> TASK DIRECTIONS
From the line that has "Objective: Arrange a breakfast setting" down to the last line of the data below, set down every line exactly, but none of the pictures.

╭──

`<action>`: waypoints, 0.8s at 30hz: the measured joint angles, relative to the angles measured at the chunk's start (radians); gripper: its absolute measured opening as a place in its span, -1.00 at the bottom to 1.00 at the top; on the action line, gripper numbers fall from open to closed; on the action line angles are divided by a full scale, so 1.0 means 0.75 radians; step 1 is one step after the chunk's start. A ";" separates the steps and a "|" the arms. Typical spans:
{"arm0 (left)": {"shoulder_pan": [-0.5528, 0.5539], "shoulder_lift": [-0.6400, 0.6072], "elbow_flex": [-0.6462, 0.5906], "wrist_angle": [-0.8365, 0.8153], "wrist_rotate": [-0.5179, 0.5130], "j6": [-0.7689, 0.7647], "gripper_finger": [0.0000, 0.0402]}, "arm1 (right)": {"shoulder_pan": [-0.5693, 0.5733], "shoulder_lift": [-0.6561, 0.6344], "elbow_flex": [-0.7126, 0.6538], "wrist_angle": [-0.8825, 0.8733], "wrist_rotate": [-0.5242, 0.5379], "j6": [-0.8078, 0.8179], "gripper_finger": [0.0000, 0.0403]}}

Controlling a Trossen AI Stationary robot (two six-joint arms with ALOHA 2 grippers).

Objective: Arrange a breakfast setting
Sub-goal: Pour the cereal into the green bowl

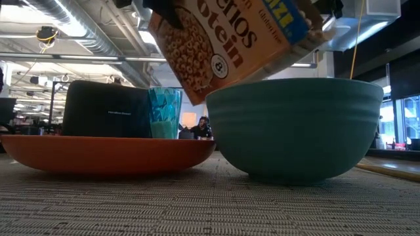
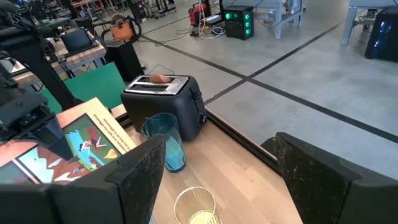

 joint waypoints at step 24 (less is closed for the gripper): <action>0.163 -0.007 0.000 0.134 0.506 -0.286 -0.43 | 0.000 -0.002 0.000 0.033 -0.020 0.008 0.44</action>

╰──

> ANSWER BOX
Objective: Arrange a breakfast setting
Sub-goal: Pour the cereal into the green bowl


 joint waypoints at step 24 (less is closed for the gripper): <action>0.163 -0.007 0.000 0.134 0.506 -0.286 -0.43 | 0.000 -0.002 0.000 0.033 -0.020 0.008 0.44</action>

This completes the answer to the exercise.